The present invention relates to a buildup device that builds up plate-shaped cores stamped out after rotating each of the cores.
In recent years, increase in demand for mass production of built-up cores has required a buildup device capable of building up cores at high speed when built-up cores are produced by building up plate-shaped cores to increase production efficiency. To achieve the buildup device capable of building up cores at high speed, JP-A-2011-62732 discloses a structure as follows: a side face of a built-up iron core is supported by an inner wall surface of a lower mold; a surface of a lowermost core of the built-up iron core is supported by a back pressure device; the inner wall surface of the lower mold is rotatably coupled to a first rotary drive device; and the back pressure device is coupled to a second rotary drive device. The structure of JP-A-2011-62732 allows the built-up iron core to be rotated by the first rotary drive device and the second rotary drive device after a punch attached to an upper mold passes through a die of the lower mold, thereby aggressively rotating the built-up iron core built up by rotation of a pressure receiving portion of the back pressure device to increase rotation speed.
However, if operation at high speed is attempted in a conventional typical buildup device by increasing rotation speed of a rotary drive device, a load is applied to a motor and other components, and thus the load may cause breakage or failure in the motor or the like. To reduce a load to be applied to a rotating and sliding portion, JP-A-2013-116497 discloses an ejection hole that is provided in a die metal holder rotatably supporting a die holder to supply compressed air to the die holder through the ejection hole to apply floating force to the die holder, thereby building up a core after rotating the core while rotation supply to the die holder is reduced.

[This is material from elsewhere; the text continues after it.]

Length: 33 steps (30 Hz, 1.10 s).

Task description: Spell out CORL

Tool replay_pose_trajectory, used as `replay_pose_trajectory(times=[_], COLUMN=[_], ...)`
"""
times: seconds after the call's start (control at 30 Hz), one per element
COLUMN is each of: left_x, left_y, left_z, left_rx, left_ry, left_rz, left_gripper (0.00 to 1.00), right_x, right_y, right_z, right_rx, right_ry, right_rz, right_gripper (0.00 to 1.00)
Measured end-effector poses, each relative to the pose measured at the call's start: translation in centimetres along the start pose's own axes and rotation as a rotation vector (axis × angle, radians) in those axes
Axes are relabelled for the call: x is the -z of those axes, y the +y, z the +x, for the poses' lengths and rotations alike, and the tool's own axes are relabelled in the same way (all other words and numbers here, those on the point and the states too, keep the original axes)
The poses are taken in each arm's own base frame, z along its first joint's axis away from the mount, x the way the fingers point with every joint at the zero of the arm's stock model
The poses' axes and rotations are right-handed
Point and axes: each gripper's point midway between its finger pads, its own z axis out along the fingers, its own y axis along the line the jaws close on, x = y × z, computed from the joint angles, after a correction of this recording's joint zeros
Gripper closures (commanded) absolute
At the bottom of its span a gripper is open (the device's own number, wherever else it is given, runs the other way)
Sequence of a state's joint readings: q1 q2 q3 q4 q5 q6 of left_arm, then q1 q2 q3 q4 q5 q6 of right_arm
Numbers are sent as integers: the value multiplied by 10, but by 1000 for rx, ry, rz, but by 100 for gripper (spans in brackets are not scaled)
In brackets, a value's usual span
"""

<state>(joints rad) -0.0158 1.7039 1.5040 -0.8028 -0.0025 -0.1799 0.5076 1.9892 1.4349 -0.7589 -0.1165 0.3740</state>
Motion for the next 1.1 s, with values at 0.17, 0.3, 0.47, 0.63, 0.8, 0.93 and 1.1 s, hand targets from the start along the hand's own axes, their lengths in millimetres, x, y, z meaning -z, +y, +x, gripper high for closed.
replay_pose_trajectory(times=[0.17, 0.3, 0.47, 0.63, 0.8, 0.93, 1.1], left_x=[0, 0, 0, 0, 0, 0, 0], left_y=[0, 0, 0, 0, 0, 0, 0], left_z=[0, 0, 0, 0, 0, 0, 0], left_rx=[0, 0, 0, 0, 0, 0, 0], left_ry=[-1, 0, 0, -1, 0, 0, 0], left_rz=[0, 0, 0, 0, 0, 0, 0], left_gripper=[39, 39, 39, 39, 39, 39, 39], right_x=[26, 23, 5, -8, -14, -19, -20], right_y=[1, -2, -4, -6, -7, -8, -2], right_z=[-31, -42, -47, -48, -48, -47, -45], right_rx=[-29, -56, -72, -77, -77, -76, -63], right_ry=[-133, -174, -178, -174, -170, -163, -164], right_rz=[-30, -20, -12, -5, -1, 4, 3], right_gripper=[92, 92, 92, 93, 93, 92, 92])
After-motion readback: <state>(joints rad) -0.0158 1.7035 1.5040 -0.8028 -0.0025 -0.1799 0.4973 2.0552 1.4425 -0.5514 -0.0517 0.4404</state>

However, in the buildup device of JP-A-2013-116497 in which compressed air is supplied to allow the die holder to smoothly rotate during building up a core after rotating the core so that frictional resistance in the rotating and sliding portion is reduced to reduce a load, there is a problem in which a load caused by the frictional resistance can be reduced, but a load applied to a motor and other components caused by vibration in operation at high speed cannot be efficiently reduced.

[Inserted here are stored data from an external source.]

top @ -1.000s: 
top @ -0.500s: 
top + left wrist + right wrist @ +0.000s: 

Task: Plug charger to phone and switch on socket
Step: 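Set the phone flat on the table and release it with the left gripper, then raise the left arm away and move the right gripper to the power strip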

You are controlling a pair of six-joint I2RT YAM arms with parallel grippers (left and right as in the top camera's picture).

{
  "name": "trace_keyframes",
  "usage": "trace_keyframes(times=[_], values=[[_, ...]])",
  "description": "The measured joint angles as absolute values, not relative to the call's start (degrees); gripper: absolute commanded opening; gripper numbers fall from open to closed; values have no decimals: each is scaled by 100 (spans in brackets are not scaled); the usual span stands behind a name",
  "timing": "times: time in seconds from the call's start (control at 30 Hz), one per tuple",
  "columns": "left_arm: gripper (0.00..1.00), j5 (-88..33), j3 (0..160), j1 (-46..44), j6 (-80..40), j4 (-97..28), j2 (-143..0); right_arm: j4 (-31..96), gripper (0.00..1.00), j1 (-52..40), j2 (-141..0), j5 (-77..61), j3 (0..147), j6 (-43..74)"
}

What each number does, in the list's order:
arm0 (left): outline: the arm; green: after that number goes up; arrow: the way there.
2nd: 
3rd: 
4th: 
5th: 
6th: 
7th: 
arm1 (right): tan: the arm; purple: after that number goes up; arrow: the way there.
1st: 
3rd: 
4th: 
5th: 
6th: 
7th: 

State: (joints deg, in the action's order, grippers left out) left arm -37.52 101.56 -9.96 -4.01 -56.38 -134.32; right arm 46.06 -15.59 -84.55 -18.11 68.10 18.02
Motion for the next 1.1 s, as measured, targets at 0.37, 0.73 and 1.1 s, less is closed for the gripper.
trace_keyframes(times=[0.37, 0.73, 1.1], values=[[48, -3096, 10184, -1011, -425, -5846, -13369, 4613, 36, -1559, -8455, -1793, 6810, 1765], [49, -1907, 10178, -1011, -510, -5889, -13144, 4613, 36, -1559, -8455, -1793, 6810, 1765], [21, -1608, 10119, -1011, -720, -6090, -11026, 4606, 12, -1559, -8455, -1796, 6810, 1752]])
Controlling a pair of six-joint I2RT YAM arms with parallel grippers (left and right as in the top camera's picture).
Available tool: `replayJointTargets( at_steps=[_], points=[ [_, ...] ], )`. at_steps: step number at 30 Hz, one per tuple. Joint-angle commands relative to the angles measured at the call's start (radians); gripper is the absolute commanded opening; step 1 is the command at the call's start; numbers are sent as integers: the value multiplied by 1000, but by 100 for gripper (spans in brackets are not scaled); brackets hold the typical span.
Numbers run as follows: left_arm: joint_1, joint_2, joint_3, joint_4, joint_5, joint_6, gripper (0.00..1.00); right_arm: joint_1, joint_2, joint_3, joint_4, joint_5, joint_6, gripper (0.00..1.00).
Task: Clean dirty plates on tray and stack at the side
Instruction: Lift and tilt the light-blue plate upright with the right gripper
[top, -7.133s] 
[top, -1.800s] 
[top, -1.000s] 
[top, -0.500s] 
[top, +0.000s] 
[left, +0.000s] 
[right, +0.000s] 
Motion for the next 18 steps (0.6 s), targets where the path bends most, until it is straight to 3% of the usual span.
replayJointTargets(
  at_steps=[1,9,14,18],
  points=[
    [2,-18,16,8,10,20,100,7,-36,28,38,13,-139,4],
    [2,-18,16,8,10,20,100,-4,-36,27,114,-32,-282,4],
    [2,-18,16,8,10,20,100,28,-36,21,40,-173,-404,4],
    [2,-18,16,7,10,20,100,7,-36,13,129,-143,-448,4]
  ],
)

In this way, the conventional buildup device has a problem in which if a rotary drive unit is attempted to be rotated at high speed, a load caused by vibration increases, and if the load caused by vibration is attempted to be reduced, rotation speed of the rotary drive unit needs to be reduced. Thus, there is required a buildup device capable of reducing a load caused by vibration, to be applied to a motor and the like, while achieving high speed rotation of the rotary drive unit.

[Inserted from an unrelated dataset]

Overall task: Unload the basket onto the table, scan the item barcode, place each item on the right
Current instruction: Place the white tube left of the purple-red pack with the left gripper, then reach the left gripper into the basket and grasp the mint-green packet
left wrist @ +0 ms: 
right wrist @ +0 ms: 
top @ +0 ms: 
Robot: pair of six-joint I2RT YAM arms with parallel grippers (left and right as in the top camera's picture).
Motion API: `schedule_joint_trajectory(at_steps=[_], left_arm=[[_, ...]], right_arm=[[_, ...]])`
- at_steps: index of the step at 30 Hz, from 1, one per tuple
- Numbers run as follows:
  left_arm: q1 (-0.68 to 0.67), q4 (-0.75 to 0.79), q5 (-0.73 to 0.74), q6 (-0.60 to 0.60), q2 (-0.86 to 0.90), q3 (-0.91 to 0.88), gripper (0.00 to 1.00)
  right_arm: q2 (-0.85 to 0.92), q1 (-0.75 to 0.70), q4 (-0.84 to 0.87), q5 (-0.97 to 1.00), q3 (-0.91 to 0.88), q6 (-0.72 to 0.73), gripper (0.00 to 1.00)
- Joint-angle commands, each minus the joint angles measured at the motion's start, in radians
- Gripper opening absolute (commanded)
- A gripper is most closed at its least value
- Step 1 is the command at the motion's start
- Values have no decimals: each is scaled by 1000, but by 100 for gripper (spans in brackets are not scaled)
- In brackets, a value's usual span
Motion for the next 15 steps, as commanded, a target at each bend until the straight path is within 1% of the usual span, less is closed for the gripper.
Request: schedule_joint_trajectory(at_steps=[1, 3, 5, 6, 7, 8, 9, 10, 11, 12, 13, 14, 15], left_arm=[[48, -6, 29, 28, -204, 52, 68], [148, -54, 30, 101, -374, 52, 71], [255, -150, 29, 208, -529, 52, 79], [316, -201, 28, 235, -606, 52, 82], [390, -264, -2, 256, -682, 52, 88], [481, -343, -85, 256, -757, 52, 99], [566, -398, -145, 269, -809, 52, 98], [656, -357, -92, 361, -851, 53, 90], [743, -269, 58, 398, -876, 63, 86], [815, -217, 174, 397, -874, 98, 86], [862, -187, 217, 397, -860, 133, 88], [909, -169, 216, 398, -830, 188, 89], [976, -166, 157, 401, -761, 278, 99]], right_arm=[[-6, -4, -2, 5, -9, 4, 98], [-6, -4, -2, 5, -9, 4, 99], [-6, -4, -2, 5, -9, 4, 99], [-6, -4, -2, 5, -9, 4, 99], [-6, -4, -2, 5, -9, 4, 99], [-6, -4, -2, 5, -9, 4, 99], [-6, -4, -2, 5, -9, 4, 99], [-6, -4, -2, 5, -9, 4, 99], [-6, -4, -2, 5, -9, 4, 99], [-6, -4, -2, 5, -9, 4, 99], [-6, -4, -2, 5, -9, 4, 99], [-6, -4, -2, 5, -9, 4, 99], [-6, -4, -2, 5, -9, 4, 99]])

The present invention solves the problem above and provides a buildup device that has a less load applied to other components such as a motor, and that is capable of laminating plate-shaped cores at high speed.
To solve the problem above, the present invention provides a buildup device that builds up a plate-shaped core after rotating the core by a predetermined angle, and that includes an upper plate and a lower plate to restrict vibration from a press machine.
A buildup device in accordance with one aspect of the present invention builds up a plate-shaped core after rotating the core by a predetermined angle, and includes a servomotor, a damping plate attached to the servomotor, at least one upper plate provided above the damping plate, at least one lower plate provided below the damping plate, and a plurality of vibration absorbing members attached to the damping plate. The upper plate and the lower plate restrict a degree of freedom of vibration to one direction, and the vibration absorbing members absorb vertical vibration.
In the buildup device in accordance with the one aspect of the present invention, the plurality of vibration absorbing members includes absorbing members attached to an upper surface of the damping plate, and absorbing members attached to a lower surface of the damping plate. In a buildup device in accordance with another aspect of the present invention, the plurality of vibration absorbing members may be attached to any one of the upper surface and the lower surface of the damping plate.
In the buildup device in accordance with the one aspect of the present invention, the plurality of vibration absorbing members attached to the upper surface of the damping plate are attached to respective predetermined places on the upper surface of the damping plate. In the buildup device in accordance with another aspect of the present invention, the plurality of vibration absorbing members each attached to the upper surface of the damping plate may be attached to a position displaced clockwise from diagonal lines between four corners or of four predetermined points on the damping plate. In a buildup device in accordance with yet another aspect of the present invention, the plurality of vibration absorbing members each attached to the upper surface of the damping plate may be attached to a position displaced counterclockwise from the diagonal lines between the four corners on the damping plate.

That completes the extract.